(What is needed): Each line in the records below, from the one that contains "For every instance of the light blue" to the one that contains "pixel 162 180", should be reproduced exactly, the first and last included.

(Task material):
◇ ◇ ◇ ◇ ◇

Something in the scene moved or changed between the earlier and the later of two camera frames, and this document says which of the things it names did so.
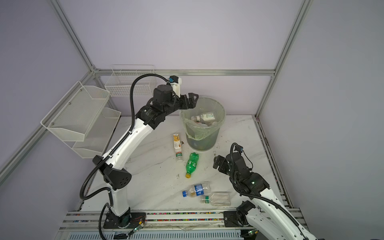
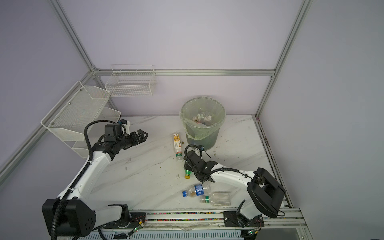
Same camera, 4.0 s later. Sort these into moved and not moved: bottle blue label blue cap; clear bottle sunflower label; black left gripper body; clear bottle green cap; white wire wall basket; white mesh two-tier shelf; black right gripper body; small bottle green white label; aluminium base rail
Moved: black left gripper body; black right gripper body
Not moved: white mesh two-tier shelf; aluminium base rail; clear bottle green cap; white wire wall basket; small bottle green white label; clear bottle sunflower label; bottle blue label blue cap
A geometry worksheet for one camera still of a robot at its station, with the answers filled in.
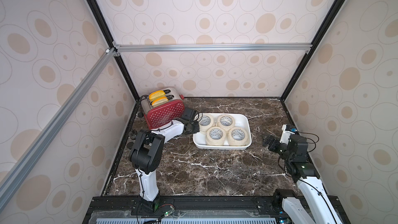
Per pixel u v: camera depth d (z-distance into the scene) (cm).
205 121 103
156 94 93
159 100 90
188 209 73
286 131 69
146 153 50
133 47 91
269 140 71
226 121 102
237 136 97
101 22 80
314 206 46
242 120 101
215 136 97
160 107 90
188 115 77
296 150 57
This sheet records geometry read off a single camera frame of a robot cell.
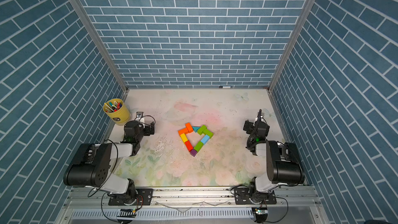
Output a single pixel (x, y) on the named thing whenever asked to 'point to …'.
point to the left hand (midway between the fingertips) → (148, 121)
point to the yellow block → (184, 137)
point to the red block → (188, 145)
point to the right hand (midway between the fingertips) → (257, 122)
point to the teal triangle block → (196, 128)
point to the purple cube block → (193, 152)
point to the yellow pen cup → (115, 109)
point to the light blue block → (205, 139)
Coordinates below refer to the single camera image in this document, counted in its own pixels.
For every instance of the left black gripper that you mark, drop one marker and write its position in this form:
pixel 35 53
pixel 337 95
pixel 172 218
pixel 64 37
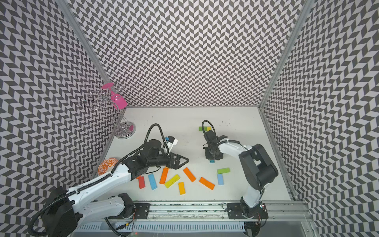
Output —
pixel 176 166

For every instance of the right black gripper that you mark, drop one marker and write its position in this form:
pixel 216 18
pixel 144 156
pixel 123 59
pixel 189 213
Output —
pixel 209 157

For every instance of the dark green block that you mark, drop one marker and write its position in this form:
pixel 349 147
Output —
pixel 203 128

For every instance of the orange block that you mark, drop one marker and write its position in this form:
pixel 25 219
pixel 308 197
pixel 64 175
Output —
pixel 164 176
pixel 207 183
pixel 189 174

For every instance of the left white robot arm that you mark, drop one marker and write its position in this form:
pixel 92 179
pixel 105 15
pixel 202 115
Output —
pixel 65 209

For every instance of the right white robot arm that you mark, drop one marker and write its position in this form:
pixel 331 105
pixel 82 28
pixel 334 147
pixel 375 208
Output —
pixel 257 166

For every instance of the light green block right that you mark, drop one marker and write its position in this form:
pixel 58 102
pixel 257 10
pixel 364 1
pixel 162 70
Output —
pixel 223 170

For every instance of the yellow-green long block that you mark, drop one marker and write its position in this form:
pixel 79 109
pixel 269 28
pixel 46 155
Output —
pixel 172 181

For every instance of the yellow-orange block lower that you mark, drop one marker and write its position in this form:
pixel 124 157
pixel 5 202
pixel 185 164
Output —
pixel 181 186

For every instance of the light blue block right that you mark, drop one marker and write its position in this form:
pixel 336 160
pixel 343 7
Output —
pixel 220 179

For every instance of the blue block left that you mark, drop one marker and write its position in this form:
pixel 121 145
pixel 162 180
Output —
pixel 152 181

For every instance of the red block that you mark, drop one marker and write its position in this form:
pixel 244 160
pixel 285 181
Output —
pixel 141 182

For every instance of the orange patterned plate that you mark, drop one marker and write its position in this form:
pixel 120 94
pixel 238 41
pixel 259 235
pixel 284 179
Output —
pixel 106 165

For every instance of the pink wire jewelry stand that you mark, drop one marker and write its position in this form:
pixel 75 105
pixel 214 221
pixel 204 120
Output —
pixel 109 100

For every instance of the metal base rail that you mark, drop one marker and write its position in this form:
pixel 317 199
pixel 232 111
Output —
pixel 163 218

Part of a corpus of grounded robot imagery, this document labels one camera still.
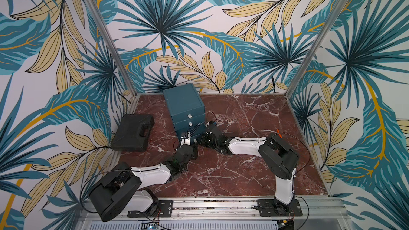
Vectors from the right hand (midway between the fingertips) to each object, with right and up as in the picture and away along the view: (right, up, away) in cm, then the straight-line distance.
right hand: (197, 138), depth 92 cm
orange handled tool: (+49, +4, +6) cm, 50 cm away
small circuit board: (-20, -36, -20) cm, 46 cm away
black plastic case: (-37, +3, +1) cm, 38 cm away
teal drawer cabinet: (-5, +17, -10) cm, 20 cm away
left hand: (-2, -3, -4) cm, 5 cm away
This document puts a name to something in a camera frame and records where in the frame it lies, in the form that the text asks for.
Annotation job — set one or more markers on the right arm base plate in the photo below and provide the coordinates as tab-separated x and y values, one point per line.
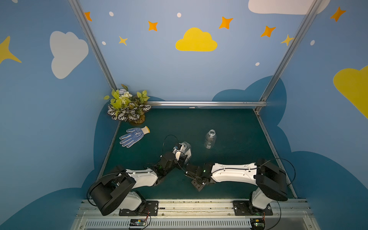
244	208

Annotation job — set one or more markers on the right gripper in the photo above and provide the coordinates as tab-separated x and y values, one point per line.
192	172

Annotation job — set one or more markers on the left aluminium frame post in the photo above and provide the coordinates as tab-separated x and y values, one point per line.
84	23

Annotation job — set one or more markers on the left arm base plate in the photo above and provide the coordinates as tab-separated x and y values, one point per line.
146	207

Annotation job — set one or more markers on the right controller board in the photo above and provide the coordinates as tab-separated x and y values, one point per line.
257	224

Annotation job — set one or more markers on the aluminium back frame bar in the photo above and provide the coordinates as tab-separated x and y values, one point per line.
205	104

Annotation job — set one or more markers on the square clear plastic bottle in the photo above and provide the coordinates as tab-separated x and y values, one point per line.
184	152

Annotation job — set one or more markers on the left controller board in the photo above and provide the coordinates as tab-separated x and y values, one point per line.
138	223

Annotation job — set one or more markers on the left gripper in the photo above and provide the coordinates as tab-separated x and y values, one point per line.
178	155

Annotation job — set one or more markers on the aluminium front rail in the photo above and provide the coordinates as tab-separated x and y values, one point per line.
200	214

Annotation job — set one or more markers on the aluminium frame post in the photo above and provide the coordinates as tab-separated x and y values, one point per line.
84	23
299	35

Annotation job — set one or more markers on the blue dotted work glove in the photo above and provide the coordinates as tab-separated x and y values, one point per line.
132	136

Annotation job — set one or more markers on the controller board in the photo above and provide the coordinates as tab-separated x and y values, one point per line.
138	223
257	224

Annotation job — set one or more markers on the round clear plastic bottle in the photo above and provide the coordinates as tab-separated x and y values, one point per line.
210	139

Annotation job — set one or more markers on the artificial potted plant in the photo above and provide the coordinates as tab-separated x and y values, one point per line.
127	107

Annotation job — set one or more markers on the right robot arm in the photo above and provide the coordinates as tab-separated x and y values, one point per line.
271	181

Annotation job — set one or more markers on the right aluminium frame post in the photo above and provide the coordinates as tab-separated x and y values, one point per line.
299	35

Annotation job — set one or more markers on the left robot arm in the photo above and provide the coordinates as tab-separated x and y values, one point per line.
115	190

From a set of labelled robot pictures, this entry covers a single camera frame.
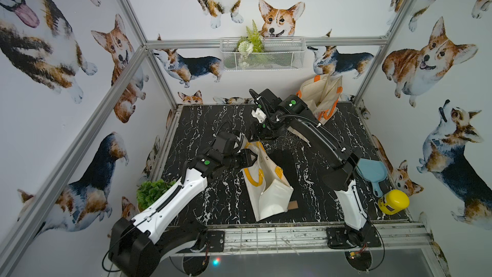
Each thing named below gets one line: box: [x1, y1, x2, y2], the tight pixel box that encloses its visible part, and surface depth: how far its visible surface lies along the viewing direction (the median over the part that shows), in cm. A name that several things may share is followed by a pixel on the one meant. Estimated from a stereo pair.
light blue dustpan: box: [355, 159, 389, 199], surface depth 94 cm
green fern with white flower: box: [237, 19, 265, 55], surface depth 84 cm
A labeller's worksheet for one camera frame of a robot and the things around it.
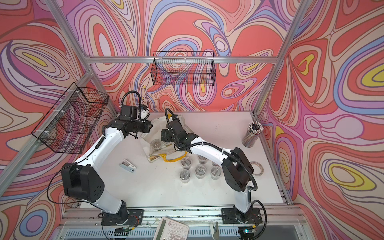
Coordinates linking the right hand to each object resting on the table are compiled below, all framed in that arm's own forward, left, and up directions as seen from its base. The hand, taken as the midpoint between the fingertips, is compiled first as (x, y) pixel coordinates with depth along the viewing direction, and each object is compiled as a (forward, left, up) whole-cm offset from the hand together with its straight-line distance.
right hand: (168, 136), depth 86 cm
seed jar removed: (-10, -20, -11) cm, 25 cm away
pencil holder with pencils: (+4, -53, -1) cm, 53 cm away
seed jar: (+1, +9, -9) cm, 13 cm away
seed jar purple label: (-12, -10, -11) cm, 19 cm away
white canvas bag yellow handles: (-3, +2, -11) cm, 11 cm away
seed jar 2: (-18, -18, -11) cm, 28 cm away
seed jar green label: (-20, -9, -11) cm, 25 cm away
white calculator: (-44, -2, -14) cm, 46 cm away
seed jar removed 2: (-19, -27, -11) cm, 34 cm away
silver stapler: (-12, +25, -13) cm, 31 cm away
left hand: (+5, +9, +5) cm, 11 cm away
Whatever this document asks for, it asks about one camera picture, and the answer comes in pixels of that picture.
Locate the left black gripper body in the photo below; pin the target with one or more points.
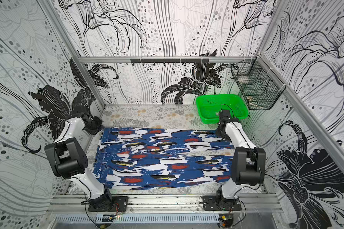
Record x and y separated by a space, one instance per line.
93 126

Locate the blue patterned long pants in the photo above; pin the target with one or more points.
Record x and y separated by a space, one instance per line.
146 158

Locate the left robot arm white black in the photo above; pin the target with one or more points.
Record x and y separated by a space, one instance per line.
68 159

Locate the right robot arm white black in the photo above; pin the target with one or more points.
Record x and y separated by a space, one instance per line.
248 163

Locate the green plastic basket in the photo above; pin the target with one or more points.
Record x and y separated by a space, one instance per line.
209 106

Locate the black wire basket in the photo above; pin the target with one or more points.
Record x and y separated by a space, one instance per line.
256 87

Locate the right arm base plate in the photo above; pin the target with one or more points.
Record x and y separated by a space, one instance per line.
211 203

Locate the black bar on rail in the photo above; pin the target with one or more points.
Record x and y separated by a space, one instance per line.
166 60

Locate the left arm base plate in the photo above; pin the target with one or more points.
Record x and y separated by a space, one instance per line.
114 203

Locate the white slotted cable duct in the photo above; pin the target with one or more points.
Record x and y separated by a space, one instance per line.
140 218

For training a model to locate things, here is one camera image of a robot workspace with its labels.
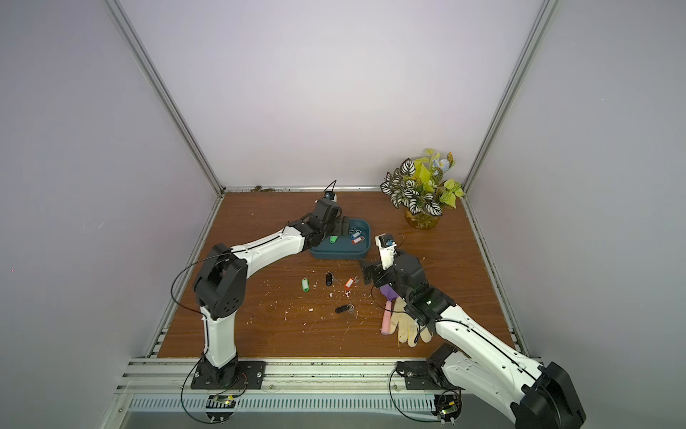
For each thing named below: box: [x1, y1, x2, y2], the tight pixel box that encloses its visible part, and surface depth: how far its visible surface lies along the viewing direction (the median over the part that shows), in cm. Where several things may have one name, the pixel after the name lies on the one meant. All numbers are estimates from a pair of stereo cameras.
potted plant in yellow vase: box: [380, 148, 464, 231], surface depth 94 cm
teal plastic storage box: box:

◇ ◇ ◇ ◇ ◇

(Task answer):
For every instance of the light blue block right that you mark, drop one marker and write its position in this form:
pixel 336 160
pixel 343 7
Output —
pixel 220 179

For every instance of the blue block left that you mark, drop one marker and write its position in this form:
pixel 121 145
pixel 162 180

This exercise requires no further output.